Dr Katherine Rowe, Judith Moon. Royal Children’s Hospital Melbourne, Australia.
Objectives:
To follow up consecutive patients referred to the CFS clinic at the Royal Children’s Hospital between 1991 and 2009 regarding their level of functioning, self-reported perception of recovery, duration of illness and the usefulness of management strategies.
Methods:
Seven hundred and eighty eight young people age 6-18 years (mean 15 years) (M:F 1:3), were referred from family doctors or consultant pediatricians for diagnosis and management or secondary consultation. Diagnosis required a defined onset over hours or days of persistent or relapsing, debilitating fatigue, which was exacerbated with exercise and did not resolve with bed rest, duration of illness greater than 6 months, and fulfilling the criteria of Holmes et al (1988) and Fukuda et al., (1994).

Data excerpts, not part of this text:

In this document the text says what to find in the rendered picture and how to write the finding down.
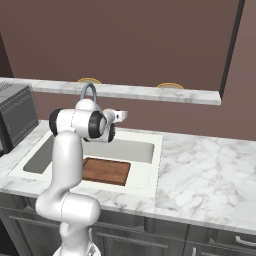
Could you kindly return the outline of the grey curved faucet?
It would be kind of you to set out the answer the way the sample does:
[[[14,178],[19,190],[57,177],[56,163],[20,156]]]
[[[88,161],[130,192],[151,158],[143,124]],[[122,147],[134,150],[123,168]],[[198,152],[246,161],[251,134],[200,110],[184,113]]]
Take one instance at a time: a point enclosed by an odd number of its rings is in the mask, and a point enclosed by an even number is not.
[[[92,95],[93,95],[93,101],[95,104],[98,104],[98,100],[97,100],[97,92],[96,92],[96,88],[94,86],[93,83],[86,83],[82,90],[81,90],[81,93],[80,93],[80,100],[83,100],[85,99],[85,96],[86,96],[86,92],[87,92],[87,89],[90,88],[91,91],[92,91]]]

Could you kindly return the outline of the dark grey narrow cupboard door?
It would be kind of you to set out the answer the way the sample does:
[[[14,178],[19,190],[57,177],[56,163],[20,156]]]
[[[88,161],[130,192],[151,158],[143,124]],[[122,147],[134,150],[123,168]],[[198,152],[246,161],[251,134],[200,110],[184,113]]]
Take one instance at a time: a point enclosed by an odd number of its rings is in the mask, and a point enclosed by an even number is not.
[[[191,256],[193,247],[197,249],[196,256],[217,256],[216,248],[210,241],[214,231],[217,229],[191,225],[188,229],[183,256]]]

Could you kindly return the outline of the dark grey drawer front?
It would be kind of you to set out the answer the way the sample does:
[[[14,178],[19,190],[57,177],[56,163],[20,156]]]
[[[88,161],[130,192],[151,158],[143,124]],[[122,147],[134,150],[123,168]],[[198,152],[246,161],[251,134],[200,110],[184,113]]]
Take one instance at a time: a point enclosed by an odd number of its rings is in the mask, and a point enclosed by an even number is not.
[[[256,235],[225,231],[225,230],[217,230],[212,233],[211,243],[217,246],[221,246],[224,248],[239,250],[246,253],[256,254],[256,247],[244,246],[242,244],[236,243],[235,236],[240,236],[244,240],[253,241],[256,240]]]

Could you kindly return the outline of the white sink basin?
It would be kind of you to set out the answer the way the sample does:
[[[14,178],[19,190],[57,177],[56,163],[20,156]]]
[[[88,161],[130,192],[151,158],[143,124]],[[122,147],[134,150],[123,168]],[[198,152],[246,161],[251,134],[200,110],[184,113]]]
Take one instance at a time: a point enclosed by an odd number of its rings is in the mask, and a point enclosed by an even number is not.
[[[111,143],[82,142],[83,157],[129,163],[126,184],[82,181],[79,187],[154,198],[160,166],[162,135],[117,130]],[[10,176],[51,180],[54,136],[48,131],[11,170]]]

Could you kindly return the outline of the yellow round stool seat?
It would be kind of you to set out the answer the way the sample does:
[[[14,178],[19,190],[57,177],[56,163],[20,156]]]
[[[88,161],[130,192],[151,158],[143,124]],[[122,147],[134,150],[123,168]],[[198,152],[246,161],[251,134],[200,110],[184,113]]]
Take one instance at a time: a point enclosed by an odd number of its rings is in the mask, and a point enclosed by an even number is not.
[[[101,84],[101,82],[95,78],[86,78],[86,77],[79,79],[77,82]]]
[[[184,90],[184,87],[180,84],[174,83],[174,82],[165,82],[157,85],[157,88],[175,88],[175,89],[182,89]]]

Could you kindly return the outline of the brown wooden cutting board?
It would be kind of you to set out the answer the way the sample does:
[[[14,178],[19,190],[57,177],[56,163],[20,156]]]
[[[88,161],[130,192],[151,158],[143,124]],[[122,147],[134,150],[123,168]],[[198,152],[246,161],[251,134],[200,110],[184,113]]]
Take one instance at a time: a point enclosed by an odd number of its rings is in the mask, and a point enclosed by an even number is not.
[[[130,167],[128,162],[86,157],[83,161],[83,179],[124,186]]]

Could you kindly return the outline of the dark grey microwave oven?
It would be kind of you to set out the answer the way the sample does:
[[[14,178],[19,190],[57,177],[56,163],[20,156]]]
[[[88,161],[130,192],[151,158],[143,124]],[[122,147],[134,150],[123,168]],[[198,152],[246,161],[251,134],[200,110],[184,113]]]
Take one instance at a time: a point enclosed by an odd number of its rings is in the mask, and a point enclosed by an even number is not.
[[[0,157],[10,153],[39,124],[30,86],[0,83]]]

Standardised historical, symptom and psychological data were obtained from 398 and standardised history only, from an additional 390. 398 were followed up prospectively with questionnaires approximately each 2 years, while the second group were contacted by phone during 2010 and 2011, and a questionnaire sent if consent was obtained. The follow up questionnaire recorded functional outcomes, demographics, duration of illness, use of alternative health practitioners and reported usefulness of management strategies.
Results:
Questionnaire follow up data were obtained on at least one occasion for 342 of the 398 (86%). Six occasions between 1996 and 2008 provided 804 returns allowing more accurate timing of reported recovery with multiple data points. 78% of the additional 390 were able to be traced and provided information. The follow up for both groups ranged from 1.7 years to 21 years. The average duration of illness was reported as 5 years with range 1-15 years. By 5 years 60% reported recovery. By 12 years, 88% reported recovery (n=256), although in approximately 1/3 there was an indication that they were conscious of monitoring their workload. Less than 5% were not either studying or working part or full time, often due to other factors than CFS. Many had married (n=38) and those with children (n=15) reported being well. 90% completed or intended to complete post-secondary training. The only alternative practitioners that were deemed helpful were those that provided some relief for muscle pain with massage, or who provided good dietary advice. Restrictive diets and supplements did not reach placebo levels of response. Symptom management and the strategy of balancing social contact, physical activity, educational input and a commitment to regularly attend at least one activity each week as the most useful assistance. Every young person devised a different balance of activities and program depending on severity of illness, stage of education, family circumstances and life interests. Engagement in education was best predictor of functional outcome.
Conclusion:
The outcomes for young people in Australia are generally positive although prolonged. Ongoing support particularly in navigating the education system was highlighted by them as an essential contributor to the quality of their life and their ability to cope.